Records provided START
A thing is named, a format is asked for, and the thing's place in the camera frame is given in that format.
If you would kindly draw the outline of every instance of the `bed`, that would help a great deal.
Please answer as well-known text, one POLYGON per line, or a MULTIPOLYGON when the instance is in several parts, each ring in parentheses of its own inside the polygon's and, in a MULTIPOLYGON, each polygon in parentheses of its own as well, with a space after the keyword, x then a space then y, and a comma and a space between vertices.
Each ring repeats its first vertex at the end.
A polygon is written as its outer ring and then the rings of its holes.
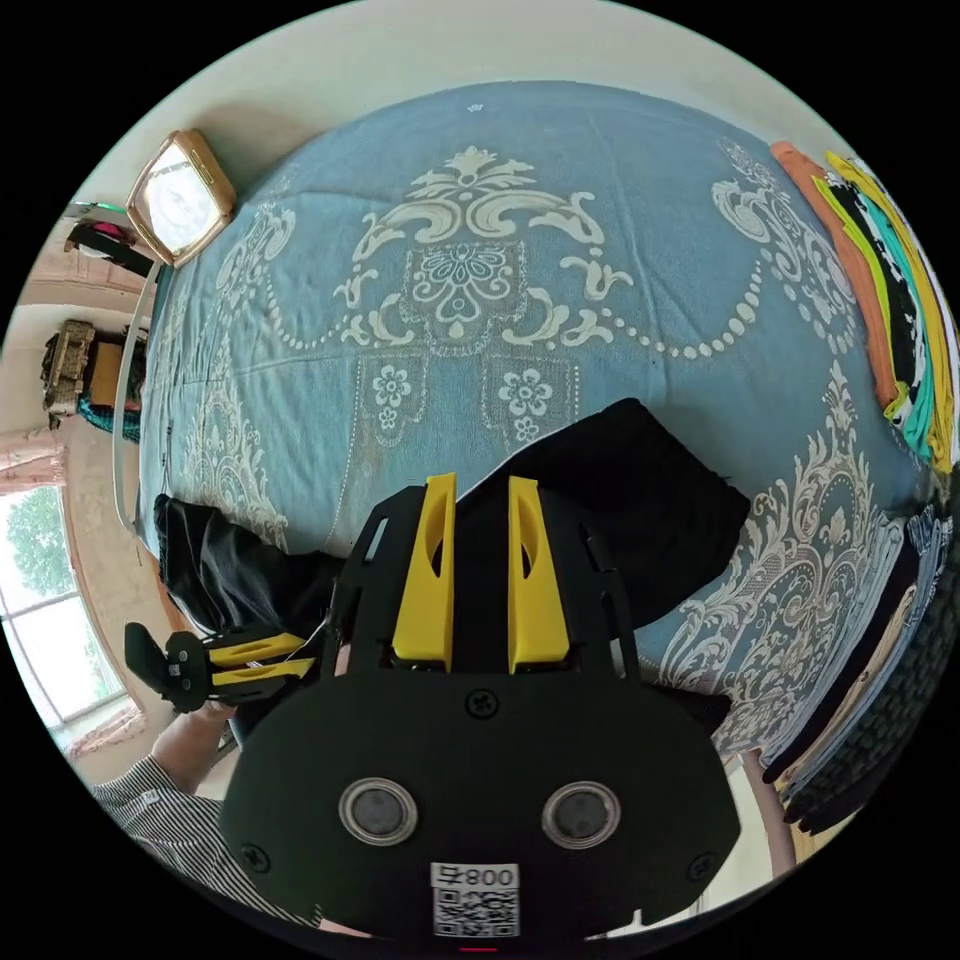
POLYGON ((723 755, 762 749, 927 476, 815 214, 767 144, 699 111, 489 84, 290 156, 161 278, 137 533, 156 553, 166 493, 345 555, 400 487, 466 490, 627 396, 753 502, 726 573, 637 632, 641 663, 731 696, 723 755))

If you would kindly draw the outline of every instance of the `curtain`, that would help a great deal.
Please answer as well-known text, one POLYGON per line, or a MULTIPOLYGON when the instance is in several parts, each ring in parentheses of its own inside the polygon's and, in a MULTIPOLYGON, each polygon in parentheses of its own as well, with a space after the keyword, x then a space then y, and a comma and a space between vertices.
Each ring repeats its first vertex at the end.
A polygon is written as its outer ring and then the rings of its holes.
POLYGON ((48 427, 0 435, 0 495, 63 482, 63 443, 48 427))
POLYGON ((147 721, 143 711, 132 701, 128 702, 112 717, 75 740, 64 751, 64 755, 68 760, 79 760, 93 753, 94 750, 135 737, 138 733, 142 733, 146 726, 147 721))

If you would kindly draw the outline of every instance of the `clock face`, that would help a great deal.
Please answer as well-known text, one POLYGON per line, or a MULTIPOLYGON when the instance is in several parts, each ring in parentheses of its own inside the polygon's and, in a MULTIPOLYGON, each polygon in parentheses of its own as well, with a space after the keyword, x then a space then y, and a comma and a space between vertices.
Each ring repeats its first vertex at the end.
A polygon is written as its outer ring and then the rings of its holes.
POLYGON ((142 197, 142 213, 174 255, 204 237, 219 219, 210 191, 176 144, 154 165, 142 197))

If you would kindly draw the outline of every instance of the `striped shirt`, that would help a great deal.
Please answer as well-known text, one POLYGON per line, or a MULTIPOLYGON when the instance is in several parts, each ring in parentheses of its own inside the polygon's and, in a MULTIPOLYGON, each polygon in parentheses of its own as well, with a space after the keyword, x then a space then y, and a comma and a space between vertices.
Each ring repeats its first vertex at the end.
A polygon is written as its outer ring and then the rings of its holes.
POLYGON ((304 920, 265 900, 227 849, 220 801, 179 790, 153 757, 90 791, 127 836, 170 869, 270 916, 320 923, 319 911, 314 920, 304 920))

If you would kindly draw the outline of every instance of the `folded clothes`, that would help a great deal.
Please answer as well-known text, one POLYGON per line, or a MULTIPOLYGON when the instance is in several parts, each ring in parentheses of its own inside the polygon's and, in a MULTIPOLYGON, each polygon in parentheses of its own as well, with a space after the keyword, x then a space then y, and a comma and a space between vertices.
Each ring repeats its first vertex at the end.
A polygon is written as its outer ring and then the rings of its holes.
MULTIPOLYGON (((953 512, 960 513, 960 501, 953 512)), ((871 799, 933 700, 958 635, 960 538, 947 551, 934 598, 903 656, 829 762, 793 795, 784 817, 788 823, 818 833, 871 799)))
POLYGON ((788 766, 805 753, 831 722, 851 687, 869 664, 883 639, 891 616, 907 589, 915 591, 920 558, 909 538, 904 543, 902 519, 882 518, 871 550, 870 567, 857 606, 851 609, 835 645, 836 655, 821 674, 821 681, 781 738, 771 757, 762 758, 765 783, 779 780, 788 766))
POLYGON ((950 307, 947 304, 947 298, 943 292, 943 288, 940 286, 940 281, 937 279, 937 275, 934 272, 933 267, 930 265, 930 261, 927 259, 927 255, 924 252, 920 241, 917 239, 917 235, 913 232, 913 228, 910 226, 907 218, 903 215, 903 212, 897 206, 893 197, 890 196, 889 192, 877 178, 876 174, 874 174, 874 172, 863 162, 863 160, 861 160, 859 157, 852 157, 850 159, 850 164, 864 177, 868 177, 870 179, 870 181, 876 186, 877 190, 884 195, 893 212, 899 217, 900 223, 906 230, 907 235, 913 244, 913 249, 917 253, 918 262, 926 272, 927 280, 930 283, 937 306, 940 309, 940 316, 943 318, 943 329, 947 343, 947 354, 950 366, 950 383, 953 394, 950 459, 954 465, 960 464, 960 331, 958 331, 957 328, 956 318, 953 316, 953 312, 950 310, 950 307))
POLYGON ((874 236, 870 229, 870 218, 857 206, 855 188, 853 191, 847 189, 842 178, 829 173, 825 180, 818 180, 816 186, 827 202, 835 206, 838 215, 844 218, 849 230, 856 234, 858 246, 861 249, 869 248, 871 257, 876 261, 882 284, 878 286, 877 292, 887 307, 894 374, 898 380, 915 387, 913 328, 918 322, 922 322, 922 318, 918 315, 910 288, 897 268, 891 252, 874 236))
POLYGON ((773 144, 770 150, 830 233, 863 314, 867 353, 876 384, 877 400, 881 408, 886 410, 895 401, 903 400, 906 386, 898 387, 894 378, 888 321, 884 320, 884 311, 870 265, 862 251, 844 231, 843 220, 814 185, 814 178, 824 179, 827 171, 786 140, 773 144))
POLYGON ((803 769, 804 764, 824 749, 827 742, 833 737, 835 731, 842 723, 846 722, 847 717, 849 717, 850 713, 856 708, 864 692, 869 690, 873 678, 884 668, 890 654, 896 648, 897 640, 899 640, 900 634, 903 633, 903 628, 906 625, 910 611, 913 609, 916 596, 917 585, 912 584, 907 587, 903 596, 900 598, 900 602, 897 604, 897 608, 887 621, 887 626, 883 631, 883 635, 880 637, 880 642, 873 651, 873 656, 870 657, 863 672, 857 677, 850 689, 847 690, 846 696, 844 696, 840 702, 840 706, 837 707, 829 723, 823 728, 820 736, 797 758, 792 766, 784 770, 784 779, 793 780, 797 773, 803 769))
POLYGON ((953 520, 950 517, 939 517, 935 508, 930 505, 918 516, 910 518, 907 522, 907 533, 920 554, 920 563, 917 569, 916 598, 903 632, 887 662, 873 679, 870 689, 865 691, 863 697, 858 700, 850 716, 838 727, 824 748, 788 784, 783 794, 788 801, 792 801, 809 783, 819 778, 821 771, 828 767, 831 759, 843 748, 848 737, 855 735, 854 731, 858 730, 860 721, 869 713, 874 701, 884 695, 891 675, 910 649, 934 596, 953 537, 953 520))
POLYGON ((934 371, 930 362, 930 343, 927 335, 927 320, 920 305, 920 294, 907 255, 893 225, 883 211, 862 191, 840 177, 829 175, 834 196, 850 211, 856 211, 864 228, 870 234, 869 241, 876 246, 881 257, 889 265, 893 283, 888 284, 892 293, 891 327, 894 314, 902 317, 900 322, 909 329, 913 351, 913 383, 910 387, 912 409, 909 416, 897 422, 911 449, 924 460, 930 460, 930 445, 927 436, 933 423, 934 371))
POLYGON ((954 377, 950 370, 950 350, 946 333, 946 324, 950 322, 949 313, 941 311, 937 292, 927 272, 925 262, 920 257, 915 237, 907 227, 905 220, 893 207, 886 192, 862 169, 835 153, 828 152, 827 160, 837 173, 859 187, 883 211, 900 239, 907 256, 925 318, 934 376, 933 422, 927 438, 932 454, 931 461, 937 470, 942 473, 949 473, 953 466, 951 454, 954 448, 955 404, 960 402, 960 398, 954 397, 954 377))

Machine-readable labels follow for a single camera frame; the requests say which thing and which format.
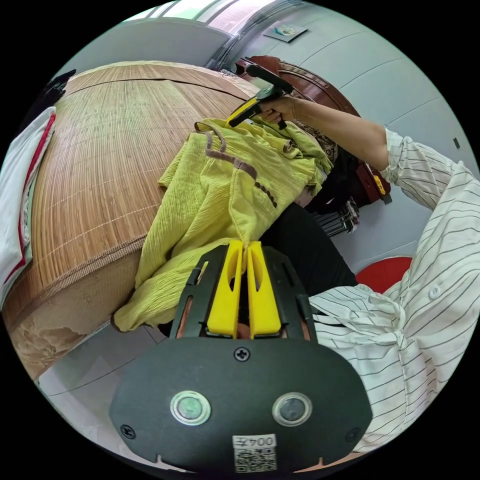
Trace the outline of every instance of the black bag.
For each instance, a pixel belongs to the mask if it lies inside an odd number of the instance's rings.
[[[20,135],[42,112],[55,105],[60,98],[62,98],[65,93],[64,88],[67,85],[67,82],[70,77],[73,77],[76,73],[77,70],[71,70],[67,73],[62,73],[48,82],[26,114],[15,134],[15,137]]]
[[[357,184],[358,159],[338,146],[338,153],[331,172],[305,210],[311,214],[333,214],[339,212],[350,200],[355,198]]]

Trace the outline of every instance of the white striped blouse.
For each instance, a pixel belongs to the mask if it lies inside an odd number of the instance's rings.
[[[480,315],[480,182],[462,162],[386,133],[382,176],[433,210],[410,269],[384,294],[358,285],[310,298],[327,314],[315,315],[318,343],[351,363],[370,400],[373,419],[358,453],[394,439],[426,410]]]

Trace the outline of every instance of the red stool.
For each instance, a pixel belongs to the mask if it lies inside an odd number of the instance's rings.
[[[412,258],[409,256],[385,258],[364,268],[356,275],[356,281],[367,285],[378,294],[383,294],[402,279],[411,263]]]

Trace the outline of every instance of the yellow gripper fingers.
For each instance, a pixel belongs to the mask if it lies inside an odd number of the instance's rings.
[[[278,334],[282,323],[259,241],[252,242],[247,250],[247,284],[250,338]]]
[[[243,243],[240,240],[231,241],[208,316],[207,328],[210,334],[237,338],[242,253]]]

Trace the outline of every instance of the wall picture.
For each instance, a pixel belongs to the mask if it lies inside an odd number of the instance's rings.
[[[263,32],[263,35],[266,37],[272,37],[273,39],[282,40],[282,42],[290,43],[307,30],[308,28],[305,28],[304,26],[277,21],[269,26]]]
Records provided END
Description of the task:
Each line above with the word "camera" needs to be copied.

Finished exercise:
A thing is named, a format is asked for, and the thing's place in the camera frame is given in that format.
Machine-readable labels follow for a single camera frame; the requests say which thing and which format.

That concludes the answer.